De manière générale, les condamnations pour détention et diffusion d’images pédopornographiques sont en constante augmentation.
Ministère de la Justice
Mais Adrien Taquet, ancien secrétaire d’État chargé de l’enfance et des familles et président de l’audition publique organisée, évoque aussi «l’irruption du numérique». «Il est une réalité, qui est celle de l’explosion des auteurs de violences sexuelles dans l’univers numérique (sextorsion [du chantage à caractère sexuel, NDLR], grooming [manipulation d’enfants à des fins sexuelles], harcèlement, prostitution...) qui, par définition, n’existaient pas il y a encore quelques années», explique-t-il au Figaro. Les infractions sexuelles recouvrent plusieurs catégories juridiques : les viols, les agressions sexuelles autres que le viol, les agressions sexuelles non physiques comme l’exhibition sexuelle et le harcèlement sexuel - qui peuvent passer par internet et les réseaux sociaux - mais aussi la détention et la diffusion d’images pédopornographiques. «Les condamnations pour détention et diffusion de ces images sont en constante augmentation.
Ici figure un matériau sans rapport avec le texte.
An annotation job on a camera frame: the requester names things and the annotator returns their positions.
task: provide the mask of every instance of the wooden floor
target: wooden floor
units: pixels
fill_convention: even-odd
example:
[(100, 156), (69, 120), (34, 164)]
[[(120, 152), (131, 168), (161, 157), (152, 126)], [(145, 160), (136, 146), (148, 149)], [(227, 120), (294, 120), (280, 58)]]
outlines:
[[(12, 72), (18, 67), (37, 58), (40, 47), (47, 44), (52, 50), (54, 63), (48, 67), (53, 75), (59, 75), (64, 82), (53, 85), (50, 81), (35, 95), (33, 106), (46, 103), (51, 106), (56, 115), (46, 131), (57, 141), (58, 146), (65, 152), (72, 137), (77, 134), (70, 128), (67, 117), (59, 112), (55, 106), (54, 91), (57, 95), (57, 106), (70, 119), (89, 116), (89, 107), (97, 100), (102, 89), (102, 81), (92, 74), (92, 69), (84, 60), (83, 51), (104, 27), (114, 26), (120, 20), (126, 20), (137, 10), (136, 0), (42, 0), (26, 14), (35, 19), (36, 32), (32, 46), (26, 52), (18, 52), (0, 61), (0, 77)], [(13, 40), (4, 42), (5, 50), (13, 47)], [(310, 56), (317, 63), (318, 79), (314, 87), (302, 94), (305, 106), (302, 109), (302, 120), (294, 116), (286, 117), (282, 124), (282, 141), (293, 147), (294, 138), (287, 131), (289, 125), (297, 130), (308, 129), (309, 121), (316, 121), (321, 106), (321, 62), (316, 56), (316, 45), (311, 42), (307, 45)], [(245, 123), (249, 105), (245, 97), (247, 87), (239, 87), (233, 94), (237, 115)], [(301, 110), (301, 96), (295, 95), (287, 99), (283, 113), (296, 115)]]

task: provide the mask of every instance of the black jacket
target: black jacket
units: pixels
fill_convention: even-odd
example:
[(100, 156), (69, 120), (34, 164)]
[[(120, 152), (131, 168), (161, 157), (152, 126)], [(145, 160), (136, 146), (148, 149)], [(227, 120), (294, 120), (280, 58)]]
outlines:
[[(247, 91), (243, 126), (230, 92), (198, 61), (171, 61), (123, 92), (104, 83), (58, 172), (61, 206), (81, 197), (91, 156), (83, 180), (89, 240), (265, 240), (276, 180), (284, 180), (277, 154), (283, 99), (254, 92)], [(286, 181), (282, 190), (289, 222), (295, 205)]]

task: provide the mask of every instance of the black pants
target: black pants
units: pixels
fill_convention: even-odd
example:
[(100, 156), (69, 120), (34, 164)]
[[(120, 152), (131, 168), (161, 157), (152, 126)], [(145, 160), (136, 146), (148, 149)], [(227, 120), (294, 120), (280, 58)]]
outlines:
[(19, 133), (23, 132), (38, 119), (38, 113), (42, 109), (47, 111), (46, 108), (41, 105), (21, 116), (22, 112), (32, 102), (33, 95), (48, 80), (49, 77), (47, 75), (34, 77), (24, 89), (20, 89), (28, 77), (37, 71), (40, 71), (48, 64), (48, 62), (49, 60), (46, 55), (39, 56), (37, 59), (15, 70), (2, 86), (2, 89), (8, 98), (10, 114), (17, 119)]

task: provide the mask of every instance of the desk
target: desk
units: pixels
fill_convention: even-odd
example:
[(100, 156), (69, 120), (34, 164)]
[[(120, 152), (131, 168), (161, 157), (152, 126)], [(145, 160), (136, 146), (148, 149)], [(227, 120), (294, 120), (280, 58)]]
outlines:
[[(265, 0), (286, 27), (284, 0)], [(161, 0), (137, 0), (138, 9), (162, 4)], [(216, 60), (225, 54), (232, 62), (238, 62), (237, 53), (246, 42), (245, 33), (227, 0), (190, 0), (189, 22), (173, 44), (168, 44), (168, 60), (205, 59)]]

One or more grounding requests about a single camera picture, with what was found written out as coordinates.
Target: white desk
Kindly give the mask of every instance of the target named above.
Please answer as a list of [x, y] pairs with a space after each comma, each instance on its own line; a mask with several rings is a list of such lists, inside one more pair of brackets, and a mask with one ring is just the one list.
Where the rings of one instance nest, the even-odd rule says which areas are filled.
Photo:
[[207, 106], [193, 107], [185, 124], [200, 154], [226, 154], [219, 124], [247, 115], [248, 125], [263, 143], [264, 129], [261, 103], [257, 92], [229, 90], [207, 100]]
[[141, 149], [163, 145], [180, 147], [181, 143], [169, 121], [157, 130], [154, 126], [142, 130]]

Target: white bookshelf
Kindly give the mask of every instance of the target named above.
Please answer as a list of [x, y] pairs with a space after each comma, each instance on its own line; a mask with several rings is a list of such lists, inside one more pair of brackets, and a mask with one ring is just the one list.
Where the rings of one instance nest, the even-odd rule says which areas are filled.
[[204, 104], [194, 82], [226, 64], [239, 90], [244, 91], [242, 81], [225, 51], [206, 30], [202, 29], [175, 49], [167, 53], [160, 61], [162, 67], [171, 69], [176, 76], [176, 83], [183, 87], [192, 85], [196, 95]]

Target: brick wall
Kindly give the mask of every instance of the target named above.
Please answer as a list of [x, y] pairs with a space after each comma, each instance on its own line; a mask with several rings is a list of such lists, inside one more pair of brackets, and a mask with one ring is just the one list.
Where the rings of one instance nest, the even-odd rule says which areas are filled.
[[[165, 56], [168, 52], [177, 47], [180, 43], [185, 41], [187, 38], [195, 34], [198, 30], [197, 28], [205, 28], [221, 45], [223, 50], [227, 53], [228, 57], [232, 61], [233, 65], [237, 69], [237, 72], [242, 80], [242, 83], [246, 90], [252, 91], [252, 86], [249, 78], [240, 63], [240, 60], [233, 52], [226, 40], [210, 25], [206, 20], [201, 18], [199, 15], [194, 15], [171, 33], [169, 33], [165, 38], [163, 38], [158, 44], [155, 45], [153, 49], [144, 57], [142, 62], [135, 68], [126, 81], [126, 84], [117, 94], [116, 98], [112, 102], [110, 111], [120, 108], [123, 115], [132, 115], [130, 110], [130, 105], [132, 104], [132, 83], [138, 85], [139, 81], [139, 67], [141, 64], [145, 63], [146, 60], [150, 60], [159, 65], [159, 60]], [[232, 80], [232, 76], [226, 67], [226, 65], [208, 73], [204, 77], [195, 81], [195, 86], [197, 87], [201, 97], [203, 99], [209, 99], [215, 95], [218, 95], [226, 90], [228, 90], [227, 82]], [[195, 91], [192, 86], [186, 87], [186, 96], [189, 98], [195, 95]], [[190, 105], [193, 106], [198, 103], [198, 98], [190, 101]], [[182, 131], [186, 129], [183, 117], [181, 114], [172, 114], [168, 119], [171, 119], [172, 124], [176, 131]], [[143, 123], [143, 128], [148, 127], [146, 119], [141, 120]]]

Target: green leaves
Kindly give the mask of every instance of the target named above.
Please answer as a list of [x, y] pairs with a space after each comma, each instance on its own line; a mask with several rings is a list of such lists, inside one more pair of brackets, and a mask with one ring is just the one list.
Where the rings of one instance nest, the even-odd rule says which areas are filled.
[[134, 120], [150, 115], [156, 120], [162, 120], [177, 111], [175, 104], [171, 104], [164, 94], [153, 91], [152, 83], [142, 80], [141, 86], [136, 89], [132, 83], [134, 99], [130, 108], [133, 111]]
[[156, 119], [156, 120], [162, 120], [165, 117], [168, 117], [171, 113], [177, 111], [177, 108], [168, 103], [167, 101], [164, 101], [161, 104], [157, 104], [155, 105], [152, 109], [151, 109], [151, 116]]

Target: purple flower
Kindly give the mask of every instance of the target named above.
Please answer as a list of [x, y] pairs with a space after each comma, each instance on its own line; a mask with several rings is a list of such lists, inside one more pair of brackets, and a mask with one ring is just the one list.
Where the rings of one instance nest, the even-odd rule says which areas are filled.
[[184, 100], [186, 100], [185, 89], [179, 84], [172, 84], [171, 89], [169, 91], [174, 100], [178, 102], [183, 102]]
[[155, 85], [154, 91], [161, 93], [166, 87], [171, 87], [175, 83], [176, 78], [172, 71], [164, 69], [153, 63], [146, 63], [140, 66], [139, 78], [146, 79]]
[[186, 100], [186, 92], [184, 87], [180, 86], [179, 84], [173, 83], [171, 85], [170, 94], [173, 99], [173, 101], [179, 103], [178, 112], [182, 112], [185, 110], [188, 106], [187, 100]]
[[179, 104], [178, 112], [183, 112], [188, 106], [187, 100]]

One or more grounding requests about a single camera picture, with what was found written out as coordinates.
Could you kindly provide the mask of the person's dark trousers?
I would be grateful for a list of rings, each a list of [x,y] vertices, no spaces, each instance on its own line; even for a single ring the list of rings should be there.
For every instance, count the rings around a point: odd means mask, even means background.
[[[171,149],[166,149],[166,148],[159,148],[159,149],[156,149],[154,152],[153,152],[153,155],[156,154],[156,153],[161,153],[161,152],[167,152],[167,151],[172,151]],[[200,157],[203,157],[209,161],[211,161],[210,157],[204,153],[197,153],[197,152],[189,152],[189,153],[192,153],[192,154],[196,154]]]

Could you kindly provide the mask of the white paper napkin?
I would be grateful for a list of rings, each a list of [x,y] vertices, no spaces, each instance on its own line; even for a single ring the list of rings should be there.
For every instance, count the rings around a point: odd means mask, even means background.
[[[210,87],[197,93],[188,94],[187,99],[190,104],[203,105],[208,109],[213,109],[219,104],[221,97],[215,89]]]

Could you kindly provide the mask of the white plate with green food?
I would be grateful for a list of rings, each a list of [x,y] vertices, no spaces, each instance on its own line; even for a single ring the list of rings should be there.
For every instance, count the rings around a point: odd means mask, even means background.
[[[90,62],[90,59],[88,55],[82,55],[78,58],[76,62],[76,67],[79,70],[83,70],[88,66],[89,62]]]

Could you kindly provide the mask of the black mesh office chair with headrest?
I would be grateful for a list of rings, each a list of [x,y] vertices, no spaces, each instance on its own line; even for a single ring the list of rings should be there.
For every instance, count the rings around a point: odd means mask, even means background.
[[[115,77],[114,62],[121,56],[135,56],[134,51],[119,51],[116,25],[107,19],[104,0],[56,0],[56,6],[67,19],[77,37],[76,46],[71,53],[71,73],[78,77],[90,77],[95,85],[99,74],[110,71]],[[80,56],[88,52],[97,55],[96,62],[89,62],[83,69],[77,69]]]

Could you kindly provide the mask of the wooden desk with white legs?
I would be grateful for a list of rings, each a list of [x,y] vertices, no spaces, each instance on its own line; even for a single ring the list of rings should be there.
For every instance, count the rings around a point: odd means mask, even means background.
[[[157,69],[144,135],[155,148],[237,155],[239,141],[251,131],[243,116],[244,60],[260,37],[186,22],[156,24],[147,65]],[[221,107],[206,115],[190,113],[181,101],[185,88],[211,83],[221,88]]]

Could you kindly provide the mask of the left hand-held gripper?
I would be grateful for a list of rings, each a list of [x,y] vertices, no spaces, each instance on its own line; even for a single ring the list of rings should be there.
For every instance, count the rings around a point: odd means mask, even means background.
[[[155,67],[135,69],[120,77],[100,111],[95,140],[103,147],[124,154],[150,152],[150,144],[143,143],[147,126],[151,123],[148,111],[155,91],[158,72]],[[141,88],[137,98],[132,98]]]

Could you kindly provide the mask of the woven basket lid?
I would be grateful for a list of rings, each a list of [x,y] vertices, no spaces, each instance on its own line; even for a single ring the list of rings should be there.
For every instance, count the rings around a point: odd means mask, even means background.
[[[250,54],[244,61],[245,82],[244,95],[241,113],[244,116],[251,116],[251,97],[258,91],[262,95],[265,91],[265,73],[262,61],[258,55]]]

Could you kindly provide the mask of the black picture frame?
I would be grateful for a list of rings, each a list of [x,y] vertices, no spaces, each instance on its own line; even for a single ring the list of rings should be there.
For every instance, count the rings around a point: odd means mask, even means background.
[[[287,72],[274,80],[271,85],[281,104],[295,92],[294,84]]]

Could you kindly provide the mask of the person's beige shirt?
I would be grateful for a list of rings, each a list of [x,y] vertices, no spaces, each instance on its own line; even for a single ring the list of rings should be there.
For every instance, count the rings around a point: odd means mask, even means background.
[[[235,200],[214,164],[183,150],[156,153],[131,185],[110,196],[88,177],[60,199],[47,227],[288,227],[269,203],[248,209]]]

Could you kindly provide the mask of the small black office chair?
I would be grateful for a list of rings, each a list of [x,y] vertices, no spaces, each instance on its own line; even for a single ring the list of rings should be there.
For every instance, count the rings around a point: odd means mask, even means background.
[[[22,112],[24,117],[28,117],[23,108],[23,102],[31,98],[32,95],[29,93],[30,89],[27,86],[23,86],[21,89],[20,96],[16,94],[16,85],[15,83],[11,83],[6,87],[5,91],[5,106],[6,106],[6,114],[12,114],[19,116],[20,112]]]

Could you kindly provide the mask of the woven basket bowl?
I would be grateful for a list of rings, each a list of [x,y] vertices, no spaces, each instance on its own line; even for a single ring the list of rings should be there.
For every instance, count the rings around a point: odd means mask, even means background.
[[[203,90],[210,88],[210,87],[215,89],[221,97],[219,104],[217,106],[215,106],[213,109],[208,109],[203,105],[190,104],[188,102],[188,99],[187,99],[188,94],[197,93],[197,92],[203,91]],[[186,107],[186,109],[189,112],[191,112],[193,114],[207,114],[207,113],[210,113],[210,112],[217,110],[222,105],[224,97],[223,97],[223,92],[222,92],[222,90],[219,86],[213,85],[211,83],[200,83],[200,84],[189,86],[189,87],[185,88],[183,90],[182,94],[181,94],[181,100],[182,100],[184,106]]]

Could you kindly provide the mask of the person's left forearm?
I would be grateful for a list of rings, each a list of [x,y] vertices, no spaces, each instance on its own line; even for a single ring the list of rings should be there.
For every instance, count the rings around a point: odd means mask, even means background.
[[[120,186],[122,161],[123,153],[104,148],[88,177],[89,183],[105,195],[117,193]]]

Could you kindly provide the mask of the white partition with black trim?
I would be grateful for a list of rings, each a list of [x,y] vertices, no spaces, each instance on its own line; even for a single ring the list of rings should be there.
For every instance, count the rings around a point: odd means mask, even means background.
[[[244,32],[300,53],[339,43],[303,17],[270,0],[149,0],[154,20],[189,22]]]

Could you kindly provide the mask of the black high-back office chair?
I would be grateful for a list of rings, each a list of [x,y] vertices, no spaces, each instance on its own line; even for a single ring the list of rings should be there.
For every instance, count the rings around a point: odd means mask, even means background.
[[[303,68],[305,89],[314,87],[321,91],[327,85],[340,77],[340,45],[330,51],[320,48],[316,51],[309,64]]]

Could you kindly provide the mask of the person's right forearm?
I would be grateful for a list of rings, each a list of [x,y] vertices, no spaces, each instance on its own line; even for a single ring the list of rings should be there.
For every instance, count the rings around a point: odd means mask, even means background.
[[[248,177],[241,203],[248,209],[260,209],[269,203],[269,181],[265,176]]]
On est passé de 848 condamnations en 2015 à 1223 en 2023, soit une hausse de 44%», précise le ministère de la Justice, selon lequel une «amélioration de la détection» expliquerait en partie cette hausse.
Pour «prévenir le passage à l’acte ou la récidive», Adrien Taquet évoque enfin la «nécessité de s’intéresser aux auteurs, qui sont parfois victimes eux-mêmes». Le phénomène est connu depuis longtemps : en 2005, une enquête réalisée par l’INSERM (Institut national de la santé et de la recherche médicale) montrait déjà qu’environ 30% des adolescents auteurs de violences sexuelles avaient eux-mêmes subi des abus sexuels dans leur enfance.
Autant de pistes qui seront explorées jusqu’à vendredi 20 juin par une myriade d’acteurs associatifs, membres de la Civiise, de l’enseignement scolaire mais aussi la Direction générale de la Santé (DGS) et la Direction de la protection judiciaire de la jeunesse au ministère de la Santé. Le Conseil Constitutionnel, lui, doit fixer le sort de plusieurs mesures choc, dont le renversement de l’excuse de minorité pour les mineurs de moins de 16 ans en état de récidive légale pour un crime ou un délit puni de plus de 5 ans d’emprisonnement.